Louisiana law isn't about Ten Commandments. It's Christian nationalist bait for Supreme Court.
Spend enough time listening to politicians, and eventually, one of them will tell you the truth.
"I can't wait to be sued," Louisiana Gov. Jeff Landry declared four days before signing a law last week mandating that all public school classrooms from kindergarten to college display a Protestant Christian version of the Ten Commandments.
Landry made that declaration not in his state's Capitol but nearly 600 miles away in Nashville, Tennessee, where he was the keynote speaker at a fundraiser for the Tennessee Republican Party.
Courting his party's Christian nationalists with controversy is an excellent way to boost a fella's national profile.
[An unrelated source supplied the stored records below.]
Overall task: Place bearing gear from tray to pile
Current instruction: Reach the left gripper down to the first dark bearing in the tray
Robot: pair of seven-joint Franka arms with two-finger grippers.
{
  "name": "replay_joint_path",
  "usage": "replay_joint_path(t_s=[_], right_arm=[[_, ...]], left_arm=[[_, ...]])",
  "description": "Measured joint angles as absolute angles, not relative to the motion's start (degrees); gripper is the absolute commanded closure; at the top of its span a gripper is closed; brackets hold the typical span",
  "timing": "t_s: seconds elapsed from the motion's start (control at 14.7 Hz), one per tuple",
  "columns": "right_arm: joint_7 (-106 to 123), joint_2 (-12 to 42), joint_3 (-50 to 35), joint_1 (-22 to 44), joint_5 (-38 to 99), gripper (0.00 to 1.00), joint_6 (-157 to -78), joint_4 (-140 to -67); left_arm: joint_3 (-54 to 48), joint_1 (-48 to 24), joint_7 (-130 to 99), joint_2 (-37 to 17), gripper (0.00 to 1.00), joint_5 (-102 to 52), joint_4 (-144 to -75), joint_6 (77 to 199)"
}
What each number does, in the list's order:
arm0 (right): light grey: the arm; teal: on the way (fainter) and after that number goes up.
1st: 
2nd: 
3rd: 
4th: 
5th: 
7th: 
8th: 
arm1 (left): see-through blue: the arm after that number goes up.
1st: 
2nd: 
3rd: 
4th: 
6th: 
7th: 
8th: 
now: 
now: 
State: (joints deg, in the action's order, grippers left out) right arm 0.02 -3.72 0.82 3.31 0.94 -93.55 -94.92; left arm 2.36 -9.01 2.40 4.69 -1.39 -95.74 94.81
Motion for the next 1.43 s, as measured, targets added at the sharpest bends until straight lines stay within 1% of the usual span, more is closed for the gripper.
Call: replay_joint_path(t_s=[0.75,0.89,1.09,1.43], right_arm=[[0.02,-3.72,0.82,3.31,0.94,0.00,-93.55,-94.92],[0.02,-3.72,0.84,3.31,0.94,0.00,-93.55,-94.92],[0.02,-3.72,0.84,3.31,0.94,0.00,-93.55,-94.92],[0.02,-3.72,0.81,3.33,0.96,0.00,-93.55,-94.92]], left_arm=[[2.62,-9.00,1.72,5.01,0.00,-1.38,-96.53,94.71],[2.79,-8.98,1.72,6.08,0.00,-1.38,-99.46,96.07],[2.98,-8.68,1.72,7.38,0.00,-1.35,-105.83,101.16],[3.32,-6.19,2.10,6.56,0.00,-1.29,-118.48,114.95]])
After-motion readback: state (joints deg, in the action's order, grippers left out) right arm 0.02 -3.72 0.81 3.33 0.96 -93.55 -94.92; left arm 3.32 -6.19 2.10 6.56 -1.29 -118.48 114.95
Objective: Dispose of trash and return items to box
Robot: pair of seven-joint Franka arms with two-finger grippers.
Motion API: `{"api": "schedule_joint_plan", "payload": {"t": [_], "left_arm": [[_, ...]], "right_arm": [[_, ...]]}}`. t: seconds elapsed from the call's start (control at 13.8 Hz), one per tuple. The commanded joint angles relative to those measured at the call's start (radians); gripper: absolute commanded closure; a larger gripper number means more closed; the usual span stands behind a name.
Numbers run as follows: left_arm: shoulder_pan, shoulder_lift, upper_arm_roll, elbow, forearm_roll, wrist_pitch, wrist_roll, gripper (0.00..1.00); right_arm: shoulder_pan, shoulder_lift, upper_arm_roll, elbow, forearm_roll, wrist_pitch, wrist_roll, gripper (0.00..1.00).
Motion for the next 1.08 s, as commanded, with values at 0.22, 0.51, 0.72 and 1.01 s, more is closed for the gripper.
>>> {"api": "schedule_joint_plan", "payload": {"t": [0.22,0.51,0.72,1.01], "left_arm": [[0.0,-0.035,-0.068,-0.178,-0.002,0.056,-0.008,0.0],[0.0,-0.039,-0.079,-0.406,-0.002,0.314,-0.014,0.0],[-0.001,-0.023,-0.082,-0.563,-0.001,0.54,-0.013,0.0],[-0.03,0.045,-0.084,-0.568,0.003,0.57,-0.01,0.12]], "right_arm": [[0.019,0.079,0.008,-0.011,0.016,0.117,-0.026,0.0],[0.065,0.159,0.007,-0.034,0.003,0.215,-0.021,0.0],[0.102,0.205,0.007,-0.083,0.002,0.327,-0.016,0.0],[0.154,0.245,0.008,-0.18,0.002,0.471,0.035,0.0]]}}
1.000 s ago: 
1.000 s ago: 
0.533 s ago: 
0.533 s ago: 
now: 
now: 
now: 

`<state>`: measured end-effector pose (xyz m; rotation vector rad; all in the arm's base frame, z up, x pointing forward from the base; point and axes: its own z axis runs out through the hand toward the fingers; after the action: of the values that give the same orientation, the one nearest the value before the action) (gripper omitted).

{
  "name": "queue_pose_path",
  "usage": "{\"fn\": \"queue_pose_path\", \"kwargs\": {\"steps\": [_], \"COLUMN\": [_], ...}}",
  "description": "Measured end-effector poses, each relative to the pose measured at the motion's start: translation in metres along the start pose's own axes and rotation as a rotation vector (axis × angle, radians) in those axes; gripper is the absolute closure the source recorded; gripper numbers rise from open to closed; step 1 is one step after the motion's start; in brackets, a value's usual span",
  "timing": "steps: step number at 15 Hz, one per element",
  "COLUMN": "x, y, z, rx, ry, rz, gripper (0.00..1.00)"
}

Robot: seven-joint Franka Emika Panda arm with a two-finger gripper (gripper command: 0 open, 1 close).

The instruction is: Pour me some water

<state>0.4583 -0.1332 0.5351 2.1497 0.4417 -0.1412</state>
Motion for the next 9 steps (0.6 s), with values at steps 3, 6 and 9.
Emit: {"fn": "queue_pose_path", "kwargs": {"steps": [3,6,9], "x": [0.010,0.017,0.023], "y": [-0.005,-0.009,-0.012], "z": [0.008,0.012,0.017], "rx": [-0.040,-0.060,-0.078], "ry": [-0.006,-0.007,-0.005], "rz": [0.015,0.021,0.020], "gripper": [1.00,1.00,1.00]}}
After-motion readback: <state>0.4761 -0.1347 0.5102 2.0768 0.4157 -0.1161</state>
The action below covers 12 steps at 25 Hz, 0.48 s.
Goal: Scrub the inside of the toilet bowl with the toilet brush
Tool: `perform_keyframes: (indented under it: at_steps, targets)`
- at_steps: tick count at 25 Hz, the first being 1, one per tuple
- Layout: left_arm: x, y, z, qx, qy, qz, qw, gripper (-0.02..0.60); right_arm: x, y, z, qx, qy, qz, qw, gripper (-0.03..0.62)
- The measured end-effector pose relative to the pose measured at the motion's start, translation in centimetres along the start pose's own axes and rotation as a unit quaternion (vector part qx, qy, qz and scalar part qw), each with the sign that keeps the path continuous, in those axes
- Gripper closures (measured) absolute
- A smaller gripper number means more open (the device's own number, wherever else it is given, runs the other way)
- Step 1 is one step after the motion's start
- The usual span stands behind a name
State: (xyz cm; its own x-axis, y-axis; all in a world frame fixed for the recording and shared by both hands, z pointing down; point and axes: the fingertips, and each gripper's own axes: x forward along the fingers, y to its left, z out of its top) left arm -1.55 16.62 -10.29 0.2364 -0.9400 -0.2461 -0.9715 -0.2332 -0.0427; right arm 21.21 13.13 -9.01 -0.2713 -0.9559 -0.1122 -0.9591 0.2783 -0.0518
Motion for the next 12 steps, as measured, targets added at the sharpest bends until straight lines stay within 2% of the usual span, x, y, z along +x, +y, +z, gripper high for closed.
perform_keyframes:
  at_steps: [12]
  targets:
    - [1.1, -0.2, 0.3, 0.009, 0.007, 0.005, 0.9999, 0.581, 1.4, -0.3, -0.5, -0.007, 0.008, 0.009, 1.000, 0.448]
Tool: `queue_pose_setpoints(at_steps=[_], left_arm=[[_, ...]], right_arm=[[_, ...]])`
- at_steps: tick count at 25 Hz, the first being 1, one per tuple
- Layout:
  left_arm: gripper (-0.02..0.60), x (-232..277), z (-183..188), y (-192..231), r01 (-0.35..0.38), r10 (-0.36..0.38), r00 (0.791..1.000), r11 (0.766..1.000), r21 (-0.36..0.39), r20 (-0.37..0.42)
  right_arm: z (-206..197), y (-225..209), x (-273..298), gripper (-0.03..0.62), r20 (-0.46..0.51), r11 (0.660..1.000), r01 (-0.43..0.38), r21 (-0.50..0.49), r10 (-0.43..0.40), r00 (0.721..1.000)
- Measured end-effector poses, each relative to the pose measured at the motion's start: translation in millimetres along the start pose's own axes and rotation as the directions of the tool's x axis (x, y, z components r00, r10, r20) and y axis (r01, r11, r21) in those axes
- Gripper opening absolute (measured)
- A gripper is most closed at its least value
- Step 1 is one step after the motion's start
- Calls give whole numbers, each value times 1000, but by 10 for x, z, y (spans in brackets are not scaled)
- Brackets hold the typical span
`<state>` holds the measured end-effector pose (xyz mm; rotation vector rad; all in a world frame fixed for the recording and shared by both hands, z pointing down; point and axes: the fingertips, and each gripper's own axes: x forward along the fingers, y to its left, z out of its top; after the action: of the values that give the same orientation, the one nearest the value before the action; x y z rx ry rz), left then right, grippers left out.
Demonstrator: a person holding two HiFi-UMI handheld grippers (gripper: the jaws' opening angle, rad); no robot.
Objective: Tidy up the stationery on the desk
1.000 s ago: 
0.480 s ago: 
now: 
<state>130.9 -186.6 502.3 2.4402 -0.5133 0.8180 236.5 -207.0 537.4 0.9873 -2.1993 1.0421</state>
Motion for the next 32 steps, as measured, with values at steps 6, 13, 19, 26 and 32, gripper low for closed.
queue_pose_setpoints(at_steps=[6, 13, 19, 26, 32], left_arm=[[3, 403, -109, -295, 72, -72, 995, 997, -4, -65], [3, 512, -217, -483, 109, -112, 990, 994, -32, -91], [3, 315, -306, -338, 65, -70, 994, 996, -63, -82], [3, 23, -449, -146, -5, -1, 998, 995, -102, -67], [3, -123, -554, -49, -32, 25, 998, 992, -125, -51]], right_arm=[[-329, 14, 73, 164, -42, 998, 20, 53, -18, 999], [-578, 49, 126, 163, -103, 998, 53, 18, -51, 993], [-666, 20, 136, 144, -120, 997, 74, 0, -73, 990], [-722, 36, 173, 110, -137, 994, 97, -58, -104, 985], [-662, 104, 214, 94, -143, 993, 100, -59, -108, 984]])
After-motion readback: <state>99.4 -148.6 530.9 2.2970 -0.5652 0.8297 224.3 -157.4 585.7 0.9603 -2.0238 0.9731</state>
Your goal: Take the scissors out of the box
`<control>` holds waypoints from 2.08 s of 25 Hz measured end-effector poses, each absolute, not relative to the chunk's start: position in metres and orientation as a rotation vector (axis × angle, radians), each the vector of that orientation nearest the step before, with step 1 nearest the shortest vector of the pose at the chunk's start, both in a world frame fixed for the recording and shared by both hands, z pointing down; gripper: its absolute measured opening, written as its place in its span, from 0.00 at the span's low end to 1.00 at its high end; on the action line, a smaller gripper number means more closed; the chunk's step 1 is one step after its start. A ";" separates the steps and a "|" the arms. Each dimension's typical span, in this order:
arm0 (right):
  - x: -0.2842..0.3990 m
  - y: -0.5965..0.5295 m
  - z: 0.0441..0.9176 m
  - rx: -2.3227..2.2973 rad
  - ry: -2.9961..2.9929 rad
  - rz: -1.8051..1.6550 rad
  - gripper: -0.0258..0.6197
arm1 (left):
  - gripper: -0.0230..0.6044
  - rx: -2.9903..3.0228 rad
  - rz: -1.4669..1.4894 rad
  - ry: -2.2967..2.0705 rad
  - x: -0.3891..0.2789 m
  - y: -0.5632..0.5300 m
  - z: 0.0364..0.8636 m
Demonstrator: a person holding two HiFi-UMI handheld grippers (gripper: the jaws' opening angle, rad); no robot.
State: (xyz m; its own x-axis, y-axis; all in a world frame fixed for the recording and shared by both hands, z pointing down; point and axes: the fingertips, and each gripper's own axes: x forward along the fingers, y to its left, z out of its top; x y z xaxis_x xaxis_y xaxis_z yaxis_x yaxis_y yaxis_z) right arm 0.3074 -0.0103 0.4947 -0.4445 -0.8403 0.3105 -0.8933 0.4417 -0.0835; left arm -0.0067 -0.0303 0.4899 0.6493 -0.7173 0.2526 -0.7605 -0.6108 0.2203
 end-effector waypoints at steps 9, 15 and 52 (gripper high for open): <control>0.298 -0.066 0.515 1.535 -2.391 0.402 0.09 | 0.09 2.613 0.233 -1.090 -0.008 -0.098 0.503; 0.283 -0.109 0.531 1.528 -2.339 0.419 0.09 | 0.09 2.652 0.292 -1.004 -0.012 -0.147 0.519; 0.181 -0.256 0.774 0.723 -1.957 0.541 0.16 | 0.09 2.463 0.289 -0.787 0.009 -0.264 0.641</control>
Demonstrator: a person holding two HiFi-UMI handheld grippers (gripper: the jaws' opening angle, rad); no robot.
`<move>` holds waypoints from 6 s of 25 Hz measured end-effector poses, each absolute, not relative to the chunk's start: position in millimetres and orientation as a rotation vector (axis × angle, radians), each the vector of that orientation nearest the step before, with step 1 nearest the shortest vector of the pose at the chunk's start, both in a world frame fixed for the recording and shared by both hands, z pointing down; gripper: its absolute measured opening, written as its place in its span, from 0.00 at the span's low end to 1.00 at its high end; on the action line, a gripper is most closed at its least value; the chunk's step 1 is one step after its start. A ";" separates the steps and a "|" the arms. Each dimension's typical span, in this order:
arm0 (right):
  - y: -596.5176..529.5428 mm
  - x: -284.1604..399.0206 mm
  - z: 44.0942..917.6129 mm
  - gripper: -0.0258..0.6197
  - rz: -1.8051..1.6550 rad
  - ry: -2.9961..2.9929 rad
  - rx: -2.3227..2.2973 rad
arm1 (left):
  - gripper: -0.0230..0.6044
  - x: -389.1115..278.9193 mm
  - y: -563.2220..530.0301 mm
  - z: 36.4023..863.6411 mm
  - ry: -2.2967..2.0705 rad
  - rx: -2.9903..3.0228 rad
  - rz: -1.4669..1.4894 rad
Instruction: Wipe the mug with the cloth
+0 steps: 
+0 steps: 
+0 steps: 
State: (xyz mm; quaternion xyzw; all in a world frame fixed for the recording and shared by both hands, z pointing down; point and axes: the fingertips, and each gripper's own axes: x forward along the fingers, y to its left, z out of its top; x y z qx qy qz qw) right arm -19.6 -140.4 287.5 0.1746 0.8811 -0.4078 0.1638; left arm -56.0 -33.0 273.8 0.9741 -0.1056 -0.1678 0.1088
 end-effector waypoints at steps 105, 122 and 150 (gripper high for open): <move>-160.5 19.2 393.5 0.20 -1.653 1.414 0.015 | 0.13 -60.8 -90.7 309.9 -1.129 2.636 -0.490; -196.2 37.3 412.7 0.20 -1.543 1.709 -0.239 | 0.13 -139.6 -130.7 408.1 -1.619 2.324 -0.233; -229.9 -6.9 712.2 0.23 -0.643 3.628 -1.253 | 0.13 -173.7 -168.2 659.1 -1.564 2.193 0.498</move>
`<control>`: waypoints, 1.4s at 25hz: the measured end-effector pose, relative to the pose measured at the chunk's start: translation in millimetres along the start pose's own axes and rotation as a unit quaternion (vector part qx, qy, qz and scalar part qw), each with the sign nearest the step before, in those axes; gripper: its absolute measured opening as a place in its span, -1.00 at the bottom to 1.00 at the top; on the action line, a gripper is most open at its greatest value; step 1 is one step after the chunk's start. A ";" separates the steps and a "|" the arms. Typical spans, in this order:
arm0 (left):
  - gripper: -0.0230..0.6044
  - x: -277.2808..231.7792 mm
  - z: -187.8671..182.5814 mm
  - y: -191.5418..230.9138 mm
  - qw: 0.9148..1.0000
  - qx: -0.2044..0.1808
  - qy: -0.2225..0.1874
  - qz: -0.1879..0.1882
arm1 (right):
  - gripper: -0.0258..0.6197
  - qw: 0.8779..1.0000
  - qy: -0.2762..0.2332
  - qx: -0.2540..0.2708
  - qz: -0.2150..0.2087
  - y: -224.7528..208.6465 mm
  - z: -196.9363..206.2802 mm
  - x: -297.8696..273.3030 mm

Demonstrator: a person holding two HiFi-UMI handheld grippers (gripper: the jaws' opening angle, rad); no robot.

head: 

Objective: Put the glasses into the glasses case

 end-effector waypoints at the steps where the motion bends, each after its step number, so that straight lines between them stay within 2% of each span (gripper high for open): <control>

Getting sued and maybe having that case go to the U.S. Supreme Court, where a few justices might be willing to toss overboard decades of precedent, is even better.
https://www.yahoo.com/news/louisiana-law-isnt-ten-commandments-080150880.html
lees1975
(5,959 posts)Since there is already a precedent-setting decision on the books, once this lands in a federal district court, and they rule on it, Louisiana would have to withdraw the law or stop mandating the commandments be placed in classrsooms until, and if, the court decided to take the case.
lastlib
(24,910 posts)Remember Alabama CJ Roy Moore's big rock? Ten Commandments monument installed in AL Supreme Court building, Appeals court ruled it a violation of the Establishment clause of the First Amendment, and ordered it removed. Louisiana's law should get the same treatment, and likely will, up to a point--specifically on appeal to SCOTUS, where the Gang of 6 will use it as an opportunity to overturn precedents dating back 80 years. I have zero faith in those basturds' willingness or ability to uphold the existing law on such matters.